I have a class imbalance problem with the following dataset:
Text is_it_capital? is_it_upper? contains_num? Label
an example of text 0 0 0 0
ANOTHER example of text 1 1 0 1
What's happening?Let's talk at 5 1 0 1 1
and similar. I have 5000 rows/texts (4500 with class 0 and 500 with class 1).
I would need to re-sample my classes, but I do not know where to include this step in my model, so I would appreciate if you could have a look and tell me if I am missing some step or if you spot any inconsistencies in the approach.
For train, test I am using the following:
X_train, X_test, y_train, y_test = train_test_split(X, y, test_size=0.25, random_state=40)
Where X
is
X=df[['Text','is_it_capital?', 'is_it_upper?', 'contains_num?']]
y=df['Label']
df_train= pd.concat([X_train, y_train], axis=1)

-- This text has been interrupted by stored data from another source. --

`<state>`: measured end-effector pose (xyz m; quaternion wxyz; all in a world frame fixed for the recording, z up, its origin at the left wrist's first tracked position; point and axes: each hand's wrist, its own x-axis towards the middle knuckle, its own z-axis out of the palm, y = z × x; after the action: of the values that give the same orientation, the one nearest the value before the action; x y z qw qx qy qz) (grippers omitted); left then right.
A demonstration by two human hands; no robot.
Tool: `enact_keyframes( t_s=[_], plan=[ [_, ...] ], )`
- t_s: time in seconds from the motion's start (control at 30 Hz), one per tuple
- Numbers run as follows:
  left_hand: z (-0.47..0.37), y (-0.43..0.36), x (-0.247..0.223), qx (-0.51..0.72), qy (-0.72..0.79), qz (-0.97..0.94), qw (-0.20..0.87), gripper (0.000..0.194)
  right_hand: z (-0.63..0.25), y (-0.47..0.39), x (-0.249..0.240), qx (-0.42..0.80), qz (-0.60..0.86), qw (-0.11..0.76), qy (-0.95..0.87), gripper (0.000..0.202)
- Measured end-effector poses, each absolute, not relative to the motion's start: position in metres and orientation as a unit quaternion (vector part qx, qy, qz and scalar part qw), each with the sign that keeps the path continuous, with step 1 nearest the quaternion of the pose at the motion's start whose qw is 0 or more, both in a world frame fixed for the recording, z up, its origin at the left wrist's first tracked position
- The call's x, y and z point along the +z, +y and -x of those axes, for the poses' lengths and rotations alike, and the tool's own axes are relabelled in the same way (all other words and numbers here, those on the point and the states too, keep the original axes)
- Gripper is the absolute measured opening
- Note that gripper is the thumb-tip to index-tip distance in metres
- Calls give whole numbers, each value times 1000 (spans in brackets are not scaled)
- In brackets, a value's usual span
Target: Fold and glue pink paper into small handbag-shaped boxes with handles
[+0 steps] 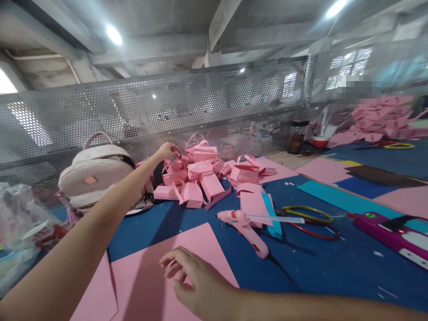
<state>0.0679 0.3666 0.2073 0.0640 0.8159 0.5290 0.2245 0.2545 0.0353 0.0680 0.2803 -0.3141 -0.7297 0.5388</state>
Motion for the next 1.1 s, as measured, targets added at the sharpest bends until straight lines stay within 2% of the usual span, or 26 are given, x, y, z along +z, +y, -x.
enact_keyframes(
  t_s=[0.2,0.37,0.53,0.6,0.7,0.83,1.0,1.1],
  plan=[
    [-85,331,214,244,447,-858,70,34,-253,36,68,495,295,270,-772,44],
    [-88,257,201,261,396,-876,93,32,-252,36,70,438,245,246,-829,39],
    [-58,171,162,80,382,-895,217,8,-254,34,69,360,175,244,-883,34],
    [-45,142,143,31,404,-883,234,12,-254,32,68,342,151,233,-898,32],
    [-28,109,121,8,464,-862,204,27,-255,30,71,330,138,223,-907,33],
    [-14,90,109,-2,512,-842,168,41,-255,27,75,330,152,208,-908,34],
    [-21,94,103,34,498,-850,170,26,-253,25,74,326,152,204,-911,37],
    [-39,105,95,61,491,-854,160,26,-253,25,73,318,153,202,-913,36]
  ],
)
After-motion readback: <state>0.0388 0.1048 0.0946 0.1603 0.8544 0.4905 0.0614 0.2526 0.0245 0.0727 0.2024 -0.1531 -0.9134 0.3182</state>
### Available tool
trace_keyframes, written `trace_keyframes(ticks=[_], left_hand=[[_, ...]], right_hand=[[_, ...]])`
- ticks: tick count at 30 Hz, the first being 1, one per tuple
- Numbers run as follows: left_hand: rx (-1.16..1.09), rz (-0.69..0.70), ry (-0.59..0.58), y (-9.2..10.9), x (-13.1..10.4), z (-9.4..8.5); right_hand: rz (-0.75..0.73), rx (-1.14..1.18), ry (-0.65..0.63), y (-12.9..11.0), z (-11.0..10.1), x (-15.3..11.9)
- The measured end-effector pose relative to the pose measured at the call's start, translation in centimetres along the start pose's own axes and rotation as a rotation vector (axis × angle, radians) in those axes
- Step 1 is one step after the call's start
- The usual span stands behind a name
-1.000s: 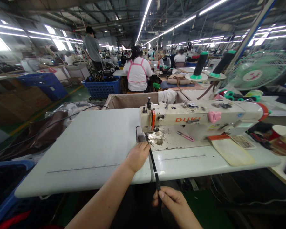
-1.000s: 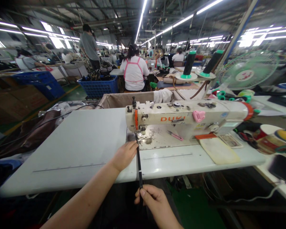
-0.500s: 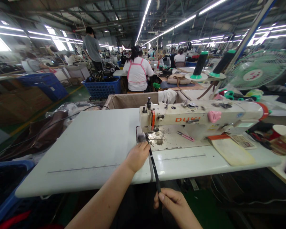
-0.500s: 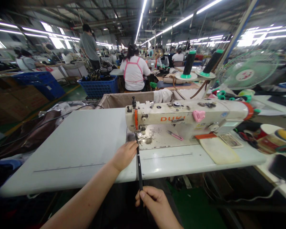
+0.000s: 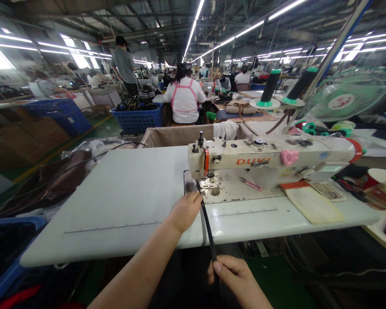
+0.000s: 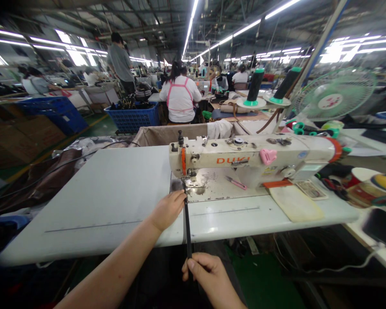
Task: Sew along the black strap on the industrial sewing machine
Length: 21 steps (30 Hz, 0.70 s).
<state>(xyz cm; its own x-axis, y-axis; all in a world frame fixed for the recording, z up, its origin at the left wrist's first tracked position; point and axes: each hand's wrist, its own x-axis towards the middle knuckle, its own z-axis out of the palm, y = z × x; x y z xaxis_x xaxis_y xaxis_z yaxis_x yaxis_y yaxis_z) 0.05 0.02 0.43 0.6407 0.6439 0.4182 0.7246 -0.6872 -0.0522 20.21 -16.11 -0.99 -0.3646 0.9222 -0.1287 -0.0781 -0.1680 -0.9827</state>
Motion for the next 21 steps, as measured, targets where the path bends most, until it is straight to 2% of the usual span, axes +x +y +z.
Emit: trace_keyframes(ticks=[14,21], left_hand=[[-0.073,-0.082,0.041,-0.08,0.61,0.38],[-0.002,0.0,0.052,-0.03,0.12,0.16]], right_hand=[[0.035,0.002,-0.022,-0.24,-0.09,0.0],[-0.037,0.01,-0.087,-0.17,-0.23,-0.02]])
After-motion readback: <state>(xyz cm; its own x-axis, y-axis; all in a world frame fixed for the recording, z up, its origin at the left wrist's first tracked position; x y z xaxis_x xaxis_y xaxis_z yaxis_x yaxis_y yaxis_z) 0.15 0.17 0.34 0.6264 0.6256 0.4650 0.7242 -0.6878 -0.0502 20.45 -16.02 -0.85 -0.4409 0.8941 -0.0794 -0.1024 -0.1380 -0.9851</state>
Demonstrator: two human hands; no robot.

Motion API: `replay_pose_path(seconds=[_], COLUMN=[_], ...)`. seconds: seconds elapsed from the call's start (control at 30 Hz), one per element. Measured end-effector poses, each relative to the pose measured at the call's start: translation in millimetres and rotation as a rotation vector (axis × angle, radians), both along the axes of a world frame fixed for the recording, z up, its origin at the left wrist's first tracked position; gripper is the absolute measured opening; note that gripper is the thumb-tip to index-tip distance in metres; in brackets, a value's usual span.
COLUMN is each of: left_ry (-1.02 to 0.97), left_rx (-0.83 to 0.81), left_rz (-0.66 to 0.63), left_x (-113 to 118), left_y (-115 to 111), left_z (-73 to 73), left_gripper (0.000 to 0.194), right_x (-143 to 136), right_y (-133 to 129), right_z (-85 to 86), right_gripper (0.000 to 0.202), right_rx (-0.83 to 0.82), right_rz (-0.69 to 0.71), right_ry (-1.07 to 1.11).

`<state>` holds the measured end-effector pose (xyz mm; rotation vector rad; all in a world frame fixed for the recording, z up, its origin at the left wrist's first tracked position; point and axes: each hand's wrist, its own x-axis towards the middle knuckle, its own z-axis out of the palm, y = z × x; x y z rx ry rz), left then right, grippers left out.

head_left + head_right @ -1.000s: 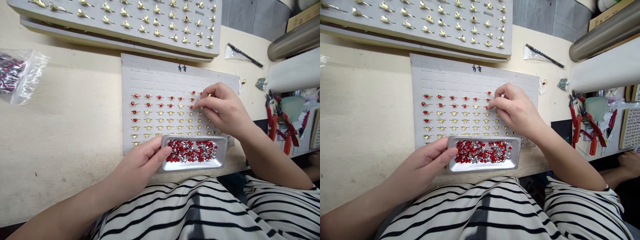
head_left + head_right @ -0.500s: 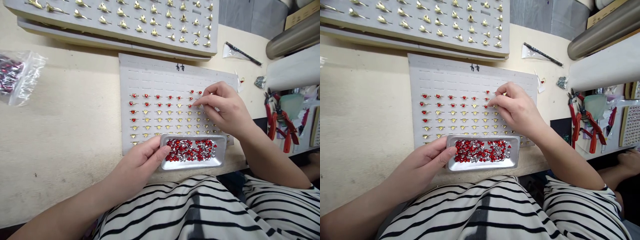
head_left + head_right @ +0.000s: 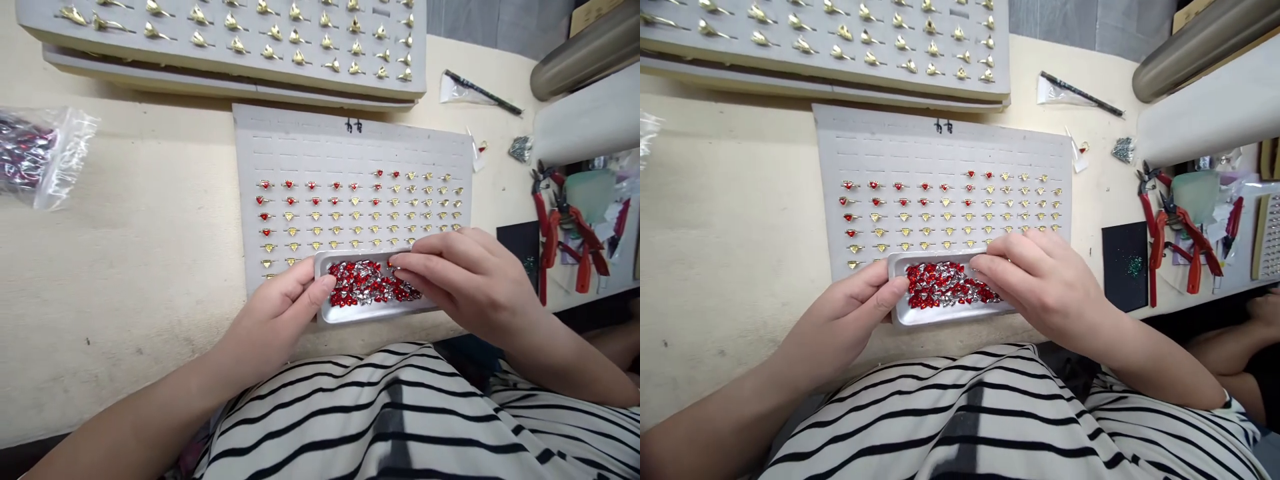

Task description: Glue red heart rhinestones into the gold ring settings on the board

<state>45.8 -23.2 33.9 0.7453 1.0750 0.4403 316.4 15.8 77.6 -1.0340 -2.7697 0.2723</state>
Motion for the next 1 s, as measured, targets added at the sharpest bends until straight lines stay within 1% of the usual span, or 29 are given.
replay_pose_path(seconds=[0.13, 0.2, 0.4, 0.5, 0.57, 0.63, 0.8, 0.9, 1.0], left_ry=[-0.077, -0.097, -0.044, -0.049, -0.061, -0.059, -0.058, -0.058, -0.062], left_rx=[-0.011, -0.002, 0.062, 0.061, 0.062, 0.059, 0.029, 0.03, 0.048], left_rz=[0.053, 0.068, 0.08, 0.082, 0.087, 0.081, 0.05, 0.036, 0.044], left_x=[2.3, 2.9, 4.5, 5.0, 4.8, 4.2, 2.0, 1.4, 1.8], left_y=[0.1, 0.4, 2.0, 2.2, 2.1, 1.9, 2.1, 2.2, 2.2], left_z=[0.3, 0.1, -0.9, -1.1, -1.2, -1.1, 1.1, 0.8, -1.9], left_gripper=[0.039, 0.04, 0.037, 0.035, 0.034, 0.034, 0.034, 0.033, 0.033], right_x=[1.3, 0.9, -5.7, -7.8, -7.8, -7.0, -3.8, -2.2, -1.1], right_y=[-2.8, -4.2, -4.3, -3.4, -3.5, -4.0, -1.8, 0.4, -0.1], right_z=[-5.4, -6.8, -12.1, -12.5, -10.4, -7.2, -3.5, -5.9, -8.2], right_gripper=[0.023, 0.023, 0.009, 0.003, 0.003, 0.008, 0.026, 0.028, 0.03], right_rx=[0.11, 0.133, 0.099, 0.079, 0.061, 0.01, -0.215, -0.27, -0.282], right_rz=[0.007, 0.011, -0.024, -0.032, -0.032, -0.055, -0.205, -0.239, -0.272], right_ry=[-0.064, -0.083, -0.082, -0.067, -0.019, 0.086, 0.4, 0.478, 0.5])
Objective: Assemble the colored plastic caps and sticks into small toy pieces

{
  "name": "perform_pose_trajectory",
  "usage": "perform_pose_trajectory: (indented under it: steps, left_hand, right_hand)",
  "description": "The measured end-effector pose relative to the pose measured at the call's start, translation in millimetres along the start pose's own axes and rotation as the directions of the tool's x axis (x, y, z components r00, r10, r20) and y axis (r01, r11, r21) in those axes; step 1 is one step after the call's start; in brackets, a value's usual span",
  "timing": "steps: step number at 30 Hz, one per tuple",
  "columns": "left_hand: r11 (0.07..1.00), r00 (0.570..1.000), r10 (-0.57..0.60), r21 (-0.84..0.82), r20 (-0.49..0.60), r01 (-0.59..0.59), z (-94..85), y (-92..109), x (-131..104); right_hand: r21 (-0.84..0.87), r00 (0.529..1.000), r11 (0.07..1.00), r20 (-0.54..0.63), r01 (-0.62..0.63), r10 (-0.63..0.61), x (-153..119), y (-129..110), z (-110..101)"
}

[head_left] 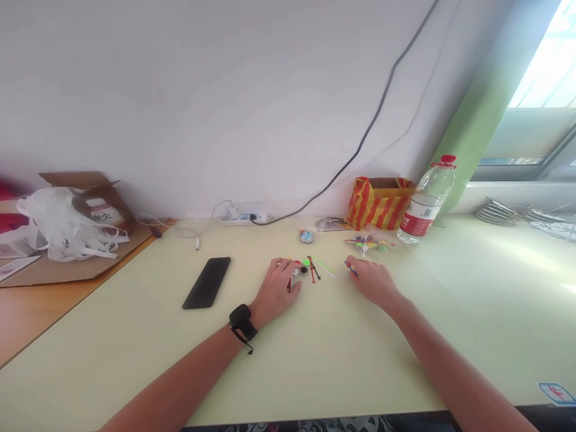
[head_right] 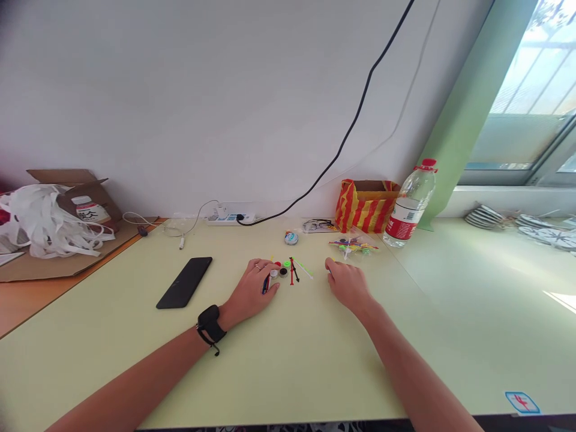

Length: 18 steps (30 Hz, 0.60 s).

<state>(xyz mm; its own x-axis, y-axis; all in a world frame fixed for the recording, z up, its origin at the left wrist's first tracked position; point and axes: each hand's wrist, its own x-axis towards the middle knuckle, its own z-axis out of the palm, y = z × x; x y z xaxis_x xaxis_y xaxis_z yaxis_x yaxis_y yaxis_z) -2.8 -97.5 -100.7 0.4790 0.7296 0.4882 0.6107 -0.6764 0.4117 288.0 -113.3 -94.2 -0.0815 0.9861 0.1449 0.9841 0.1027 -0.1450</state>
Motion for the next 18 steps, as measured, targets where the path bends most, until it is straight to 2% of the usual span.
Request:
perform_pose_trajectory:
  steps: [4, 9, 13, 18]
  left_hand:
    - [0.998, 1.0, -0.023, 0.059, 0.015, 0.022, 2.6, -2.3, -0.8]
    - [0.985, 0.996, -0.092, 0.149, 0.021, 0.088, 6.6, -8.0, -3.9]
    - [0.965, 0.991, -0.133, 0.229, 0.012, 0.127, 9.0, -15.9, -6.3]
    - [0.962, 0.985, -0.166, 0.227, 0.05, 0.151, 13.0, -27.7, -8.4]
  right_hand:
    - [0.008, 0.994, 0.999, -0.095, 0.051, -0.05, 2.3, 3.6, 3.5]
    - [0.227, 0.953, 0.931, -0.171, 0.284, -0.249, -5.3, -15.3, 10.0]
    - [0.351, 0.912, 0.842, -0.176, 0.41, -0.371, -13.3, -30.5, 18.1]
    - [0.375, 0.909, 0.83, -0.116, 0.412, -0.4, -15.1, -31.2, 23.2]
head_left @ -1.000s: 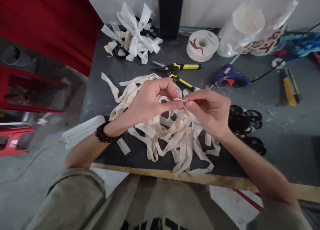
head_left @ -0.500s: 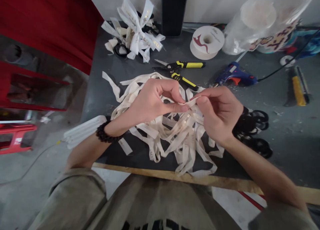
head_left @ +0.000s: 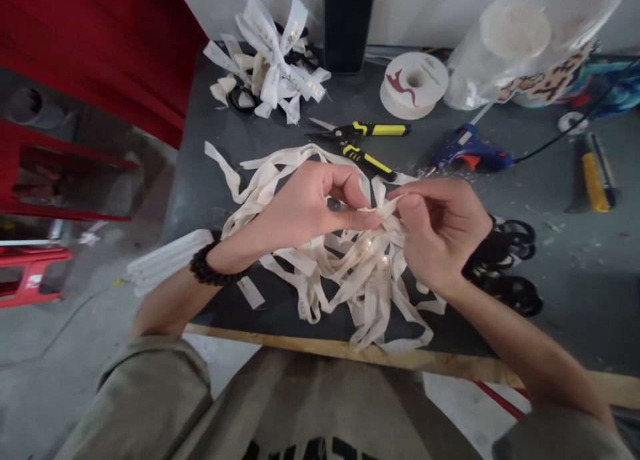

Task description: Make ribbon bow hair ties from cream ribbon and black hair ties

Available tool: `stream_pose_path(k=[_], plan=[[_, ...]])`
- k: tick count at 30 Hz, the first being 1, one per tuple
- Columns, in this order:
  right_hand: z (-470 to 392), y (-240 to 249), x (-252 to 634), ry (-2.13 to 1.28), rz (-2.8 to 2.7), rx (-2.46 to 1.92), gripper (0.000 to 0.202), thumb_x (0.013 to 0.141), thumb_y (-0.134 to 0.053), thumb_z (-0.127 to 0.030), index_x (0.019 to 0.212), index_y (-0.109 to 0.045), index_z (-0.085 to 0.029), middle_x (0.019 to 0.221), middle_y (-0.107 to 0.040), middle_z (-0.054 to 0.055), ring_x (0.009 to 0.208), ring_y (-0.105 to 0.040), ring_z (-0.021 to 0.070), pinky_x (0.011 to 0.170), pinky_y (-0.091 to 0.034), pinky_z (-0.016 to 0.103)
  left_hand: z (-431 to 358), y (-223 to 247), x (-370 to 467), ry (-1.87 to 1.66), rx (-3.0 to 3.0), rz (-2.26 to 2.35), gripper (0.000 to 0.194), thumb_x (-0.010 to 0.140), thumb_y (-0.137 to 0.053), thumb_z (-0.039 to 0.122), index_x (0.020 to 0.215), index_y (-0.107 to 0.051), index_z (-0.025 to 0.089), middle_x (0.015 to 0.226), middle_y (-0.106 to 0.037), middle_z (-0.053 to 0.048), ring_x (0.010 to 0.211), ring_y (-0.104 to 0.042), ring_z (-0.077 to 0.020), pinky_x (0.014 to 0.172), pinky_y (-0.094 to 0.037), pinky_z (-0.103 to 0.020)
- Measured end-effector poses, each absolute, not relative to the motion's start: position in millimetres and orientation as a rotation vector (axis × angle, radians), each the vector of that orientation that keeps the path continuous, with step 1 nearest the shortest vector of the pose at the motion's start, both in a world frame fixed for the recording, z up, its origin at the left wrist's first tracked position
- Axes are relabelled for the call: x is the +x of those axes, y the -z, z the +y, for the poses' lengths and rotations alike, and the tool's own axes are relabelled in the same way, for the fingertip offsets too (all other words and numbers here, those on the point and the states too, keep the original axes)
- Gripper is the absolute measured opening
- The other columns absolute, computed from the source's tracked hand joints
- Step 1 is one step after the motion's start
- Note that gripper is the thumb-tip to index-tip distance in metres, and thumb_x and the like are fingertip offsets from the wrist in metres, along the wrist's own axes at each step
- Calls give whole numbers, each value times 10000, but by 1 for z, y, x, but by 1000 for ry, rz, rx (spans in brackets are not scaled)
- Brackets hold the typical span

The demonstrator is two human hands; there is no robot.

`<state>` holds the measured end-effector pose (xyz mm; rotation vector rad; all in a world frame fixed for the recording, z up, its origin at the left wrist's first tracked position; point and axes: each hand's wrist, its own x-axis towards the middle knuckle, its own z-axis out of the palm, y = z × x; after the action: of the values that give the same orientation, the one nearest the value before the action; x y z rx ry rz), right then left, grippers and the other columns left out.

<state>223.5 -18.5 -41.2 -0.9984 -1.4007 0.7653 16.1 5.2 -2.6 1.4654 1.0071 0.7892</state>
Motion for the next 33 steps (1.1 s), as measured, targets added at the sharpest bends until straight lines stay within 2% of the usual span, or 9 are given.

df_test = pd.concat([X_test, y_test], axis=1)
# Separating classes
spam = df_train[df_train.Label == 1]
not_spam = df_train[df_train.Label == 0]
# Oversampling
oversampl = resample(spam,replace=True,n_samples=len(not_spam), random_state=42)
oversampled = pd.concat([not_spam, oversampl])
df_train = oversampled.copy()
Output (wrong?):
precision recall f1-score support
0.0 0.94 0.98 0.96 3600
1.0 0.76 0.52 0.62 400
accuracy 0.93 4000
macro avg 0.86 0.77 0.80 4000
weighted avg 0.92 0.93 0.93 4000
Do you think there is something wrong in my steps for oversampling the dataset as confusion matrix gives me a support of 400 and not higher?
Sorry for the long post, but I think it is worthy to report all the steps for a better understanding of the approach I have taken.